Thursday, October 3, 2013

Are you Cool?

You don't have to be a beekeeper for very long before you learn how hot it can get wearing the extra clothing to protect yourself.

Some people just don't wear bee suits.  They'll wear a t-shirt and shorts.  One beekeeper I know even wears flip flops.

On many days when working on the hives the bees are so calm I'd be tempted to wear just a t-shirt too.

But not all the time!

I wear a man's long sleeved shirt and jeans.  Sometimes I'll also wear a cotton apron that I got from Home Depot.

I find the bees don't sting through the shirt much, although they could if they tried.

I'll never forget my first experience with bees on the beekeepers' course.  It was spring and windy and the wind kept coming through the veil and making my hair blow into my eyes.  I had the veil tied down and it was a complete pain to be continually brushing hair from my eyes.

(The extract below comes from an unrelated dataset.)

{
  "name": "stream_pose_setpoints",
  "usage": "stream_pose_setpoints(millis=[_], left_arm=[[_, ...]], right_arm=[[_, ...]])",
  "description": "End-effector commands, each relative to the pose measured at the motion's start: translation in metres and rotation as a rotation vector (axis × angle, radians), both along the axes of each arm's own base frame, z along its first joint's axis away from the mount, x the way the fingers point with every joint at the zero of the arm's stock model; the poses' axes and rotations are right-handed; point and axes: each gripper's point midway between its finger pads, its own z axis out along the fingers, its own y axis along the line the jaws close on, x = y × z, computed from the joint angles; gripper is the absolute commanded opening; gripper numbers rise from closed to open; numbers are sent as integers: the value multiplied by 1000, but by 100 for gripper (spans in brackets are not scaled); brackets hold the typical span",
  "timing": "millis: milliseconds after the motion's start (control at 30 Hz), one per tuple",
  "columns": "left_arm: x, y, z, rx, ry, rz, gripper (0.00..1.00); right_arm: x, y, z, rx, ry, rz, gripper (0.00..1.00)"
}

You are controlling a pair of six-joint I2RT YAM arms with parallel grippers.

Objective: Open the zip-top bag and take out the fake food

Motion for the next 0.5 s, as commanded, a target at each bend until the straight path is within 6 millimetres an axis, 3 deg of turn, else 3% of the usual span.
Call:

The solution?  Wear a bandanna.  It also helps stop the hat from shifting off when my hair is fresh washed and too slippery.

Even with this paired down gear I wear it's still hot when it's 30+ degrees Celsius with a humidex that makes the temperature feel like 40.

My solution for the heat is simple:  Apply water. 

I always have several large water jugs at the yard (water for bees, cooling water and washing water--in case of a formic acid mishap).

First I ALWAYS remember to remove my cell phone from my pocket.

Then I pour water on my hair and I allow it to slosh down my neck to my shirt and shoulders.

Wet hair is great to keep the head cool.  Have no hair?  Use a bandanna.

It keeps sweat out of your eyes too.

I wet my bandanna and then tie it over my hair.  It keeps the strands out of my eyes when working.

Yes my clothing will be damp but not for long.  While it's damp it keeps my body temperature at a tolerable level.  After a couple hours on a really hot day I'll have dried out and will need to re wet myself.

Try it on a hot day and see if it makes a difference.